Per esempio, l’accordo siglato a novembre dall’IG Metall ha combinato aumenti salariali in due anni con pagamenti una tantum per aiutare con l’aumento del costo delle bollette energetiche.
Ma i sindacati del settore pubblico tedesco stanno ora cercando un incremento salariale a due cifre e i sindacati olandesi stanno concordando premi salariali del 5 o 6%, ben al di sopra delle norme storiche. La banca centrale spagnola ha espresso preoccupazione per il crescente uso di clausole di indicizzazione negli accordi salariali, ancorando la retribuzione all’inflazione.

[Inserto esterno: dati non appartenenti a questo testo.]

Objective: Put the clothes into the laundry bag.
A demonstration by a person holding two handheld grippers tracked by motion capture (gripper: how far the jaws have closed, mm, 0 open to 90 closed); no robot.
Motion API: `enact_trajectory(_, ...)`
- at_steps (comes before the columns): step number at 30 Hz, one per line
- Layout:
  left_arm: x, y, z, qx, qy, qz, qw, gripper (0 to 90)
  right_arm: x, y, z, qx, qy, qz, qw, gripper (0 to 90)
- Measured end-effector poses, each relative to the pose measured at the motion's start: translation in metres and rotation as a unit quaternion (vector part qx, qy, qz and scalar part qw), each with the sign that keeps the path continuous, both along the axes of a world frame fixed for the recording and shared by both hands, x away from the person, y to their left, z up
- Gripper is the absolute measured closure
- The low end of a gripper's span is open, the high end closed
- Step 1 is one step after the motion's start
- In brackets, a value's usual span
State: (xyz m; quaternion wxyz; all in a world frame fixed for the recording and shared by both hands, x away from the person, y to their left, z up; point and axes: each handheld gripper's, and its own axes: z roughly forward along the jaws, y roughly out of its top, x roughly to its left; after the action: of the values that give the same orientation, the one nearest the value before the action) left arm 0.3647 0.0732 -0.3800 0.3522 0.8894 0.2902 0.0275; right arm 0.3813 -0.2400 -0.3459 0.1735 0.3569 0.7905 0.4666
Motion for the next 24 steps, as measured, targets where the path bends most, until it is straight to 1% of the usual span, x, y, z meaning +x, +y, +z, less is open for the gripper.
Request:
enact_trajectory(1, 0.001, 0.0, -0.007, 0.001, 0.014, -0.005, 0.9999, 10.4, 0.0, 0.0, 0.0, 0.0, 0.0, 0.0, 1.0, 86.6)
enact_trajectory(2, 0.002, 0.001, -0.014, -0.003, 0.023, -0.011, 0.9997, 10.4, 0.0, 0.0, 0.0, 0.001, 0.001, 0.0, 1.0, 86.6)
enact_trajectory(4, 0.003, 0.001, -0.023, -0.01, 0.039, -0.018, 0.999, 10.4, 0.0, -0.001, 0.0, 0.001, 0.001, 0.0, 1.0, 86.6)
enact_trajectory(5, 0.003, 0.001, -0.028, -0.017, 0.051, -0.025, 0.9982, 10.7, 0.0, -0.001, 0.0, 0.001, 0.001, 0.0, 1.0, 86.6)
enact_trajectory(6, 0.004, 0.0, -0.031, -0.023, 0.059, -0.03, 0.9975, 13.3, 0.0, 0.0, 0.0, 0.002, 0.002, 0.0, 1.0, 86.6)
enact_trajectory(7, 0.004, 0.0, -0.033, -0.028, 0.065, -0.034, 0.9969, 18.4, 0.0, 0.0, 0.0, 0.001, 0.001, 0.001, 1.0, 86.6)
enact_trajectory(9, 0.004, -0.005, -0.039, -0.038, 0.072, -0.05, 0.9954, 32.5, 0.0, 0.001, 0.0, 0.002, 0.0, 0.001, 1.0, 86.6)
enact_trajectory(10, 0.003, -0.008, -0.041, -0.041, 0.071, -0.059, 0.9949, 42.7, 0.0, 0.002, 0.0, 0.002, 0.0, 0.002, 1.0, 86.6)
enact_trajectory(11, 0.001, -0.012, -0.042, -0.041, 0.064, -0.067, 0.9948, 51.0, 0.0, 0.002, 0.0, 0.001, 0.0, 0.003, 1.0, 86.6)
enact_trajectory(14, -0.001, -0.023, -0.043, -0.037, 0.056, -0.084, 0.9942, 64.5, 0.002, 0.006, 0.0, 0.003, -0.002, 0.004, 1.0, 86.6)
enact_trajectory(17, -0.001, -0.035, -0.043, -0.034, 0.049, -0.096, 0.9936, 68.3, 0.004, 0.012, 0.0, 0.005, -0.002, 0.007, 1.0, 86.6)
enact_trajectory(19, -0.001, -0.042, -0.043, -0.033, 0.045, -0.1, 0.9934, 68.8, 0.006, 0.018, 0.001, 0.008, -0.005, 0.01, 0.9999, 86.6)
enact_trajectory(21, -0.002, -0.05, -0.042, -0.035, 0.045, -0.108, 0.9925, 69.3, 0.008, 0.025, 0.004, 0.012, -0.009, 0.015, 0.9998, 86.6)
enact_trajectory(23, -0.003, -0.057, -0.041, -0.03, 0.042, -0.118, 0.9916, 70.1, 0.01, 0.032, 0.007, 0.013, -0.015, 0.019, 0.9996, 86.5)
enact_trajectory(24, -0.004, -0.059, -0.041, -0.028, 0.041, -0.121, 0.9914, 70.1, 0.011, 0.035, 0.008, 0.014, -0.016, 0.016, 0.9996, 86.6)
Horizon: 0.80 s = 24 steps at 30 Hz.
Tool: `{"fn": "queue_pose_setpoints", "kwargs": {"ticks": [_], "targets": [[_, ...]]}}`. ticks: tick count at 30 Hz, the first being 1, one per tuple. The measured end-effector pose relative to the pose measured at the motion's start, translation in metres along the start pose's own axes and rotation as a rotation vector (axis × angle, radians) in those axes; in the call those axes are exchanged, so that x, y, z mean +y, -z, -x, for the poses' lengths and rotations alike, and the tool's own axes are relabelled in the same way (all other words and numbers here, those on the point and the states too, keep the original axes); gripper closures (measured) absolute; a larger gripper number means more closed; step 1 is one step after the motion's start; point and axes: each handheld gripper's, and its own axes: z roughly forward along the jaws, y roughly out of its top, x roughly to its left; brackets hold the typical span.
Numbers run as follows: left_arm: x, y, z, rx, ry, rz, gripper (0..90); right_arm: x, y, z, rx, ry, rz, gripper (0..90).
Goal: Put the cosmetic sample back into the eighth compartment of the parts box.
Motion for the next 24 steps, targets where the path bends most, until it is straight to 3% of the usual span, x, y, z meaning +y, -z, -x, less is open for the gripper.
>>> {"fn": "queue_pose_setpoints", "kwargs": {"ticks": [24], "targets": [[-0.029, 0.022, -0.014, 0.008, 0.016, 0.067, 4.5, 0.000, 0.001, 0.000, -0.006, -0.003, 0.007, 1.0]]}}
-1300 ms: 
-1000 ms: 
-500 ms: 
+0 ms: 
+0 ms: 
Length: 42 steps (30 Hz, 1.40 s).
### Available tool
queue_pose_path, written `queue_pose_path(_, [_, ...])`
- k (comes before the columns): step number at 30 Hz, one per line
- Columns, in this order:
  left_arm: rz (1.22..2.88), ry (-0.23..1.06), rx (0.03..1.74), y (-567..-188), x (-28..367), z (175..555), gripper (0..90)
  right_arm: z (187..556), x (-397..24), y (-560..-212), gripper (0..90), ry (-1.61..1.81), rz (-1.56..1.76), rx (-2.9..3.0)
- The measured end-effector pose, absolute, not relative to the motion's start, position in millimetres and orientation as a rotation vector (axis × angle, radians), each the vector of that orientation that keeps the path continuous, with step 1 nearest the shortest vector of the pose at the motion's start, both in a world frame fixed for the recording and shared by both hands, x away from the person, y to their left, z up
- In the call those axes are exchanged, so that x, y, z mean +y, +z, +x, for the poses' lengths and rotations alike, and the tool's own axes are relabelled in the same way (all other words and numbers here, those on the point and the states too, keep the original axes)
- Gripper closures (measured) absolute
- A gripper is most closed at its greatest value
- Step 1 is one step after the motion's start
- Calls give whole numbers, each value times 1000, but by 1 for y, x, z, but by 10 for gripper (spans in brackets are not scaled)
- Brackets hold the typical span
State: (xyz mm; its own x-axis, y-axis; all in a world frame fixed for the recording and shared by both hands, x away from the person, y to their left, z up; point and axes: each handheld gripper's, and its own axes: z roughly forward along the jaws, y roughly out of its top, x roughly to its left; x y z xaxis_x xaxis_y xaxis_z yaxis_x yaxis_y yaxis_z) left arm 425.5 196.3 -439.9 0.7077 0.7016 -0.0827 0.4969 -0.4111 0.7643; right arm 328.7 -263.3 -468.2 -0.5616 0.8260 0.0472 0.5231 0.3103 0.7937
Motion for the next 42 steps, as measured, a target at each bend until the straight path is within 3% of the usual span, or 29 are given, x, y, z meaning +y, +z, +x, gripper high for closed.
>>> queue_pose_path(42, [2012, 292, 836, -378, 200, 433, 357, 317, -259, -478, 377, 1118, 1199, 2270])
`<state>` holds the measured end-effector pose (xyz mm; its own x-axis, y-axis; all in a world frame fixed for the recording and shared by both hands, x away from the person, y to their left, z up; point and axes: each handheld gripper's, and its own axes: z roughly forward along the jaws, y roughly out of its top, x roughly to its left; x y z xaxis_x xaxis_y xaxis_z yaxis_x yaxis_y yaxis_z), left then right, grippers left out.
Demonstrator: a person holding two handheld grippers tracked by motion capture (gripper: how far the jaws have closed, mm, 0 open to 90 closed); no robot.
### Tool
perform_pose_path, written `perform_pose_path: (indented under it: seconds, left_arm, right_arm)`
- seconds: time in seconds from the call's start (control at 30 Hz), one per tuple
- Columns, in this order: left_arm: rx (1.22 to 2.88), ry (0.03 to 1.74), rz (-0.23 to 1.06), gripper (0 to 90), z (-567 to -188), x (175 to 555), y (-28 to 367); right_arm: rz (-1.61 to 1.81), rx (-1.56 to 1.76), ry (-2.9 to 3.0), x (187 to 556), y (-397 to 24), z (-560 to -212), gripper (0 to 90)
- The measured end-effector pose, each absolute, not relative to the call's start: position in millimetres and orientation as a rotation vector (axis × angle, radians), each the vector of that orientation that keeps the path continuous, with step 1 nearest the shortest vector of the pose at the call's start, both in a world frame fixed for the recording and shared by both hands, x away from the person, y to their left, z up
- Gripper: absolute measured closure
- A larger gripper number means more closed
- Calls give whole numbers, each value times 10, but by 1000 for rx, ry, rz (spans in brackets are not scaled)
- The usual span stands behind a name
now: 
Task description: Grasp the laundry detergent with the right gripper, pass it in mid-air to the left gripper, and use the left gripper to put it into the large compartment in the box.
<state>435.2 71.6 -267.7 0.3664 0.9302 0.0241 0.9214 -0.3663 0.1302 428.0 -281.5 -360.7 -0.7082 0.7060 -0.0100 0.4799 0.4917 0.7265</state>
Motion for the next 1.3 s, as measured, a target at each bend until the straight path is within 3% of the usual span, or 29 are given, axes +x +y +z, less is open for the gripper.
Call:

Erwan Gautier, economista della Banque de France, ha scoperto che decine di industrie hanno rivisto i loro accordi settoriali nel corso del 2022, a volte due o più volte, per stare al passo con il salario minimo, che in Francia si adegua automaticamente quando l’inflazione è alta.
Tuttavia, un fattore potrebbe limitare le pressioni salariali nell’Eurozona. Nella maggior parte delle principali economie del blocco, migliori opportunità di lavoro hanno attirato più persone nella forza lavoro, con un’attività economica superiore al tasso pre-pandemia in Francia, Germania e Spagna
Resta centrale e complesso, comunque, il tema: in tutti i paesi c’è una crescente tensione tra la preoccupazione delle banche centrali per l’inflazione e il desiderio dei governi di proteggere il tenore di vita degli elettori ed evitare conflitti sociali.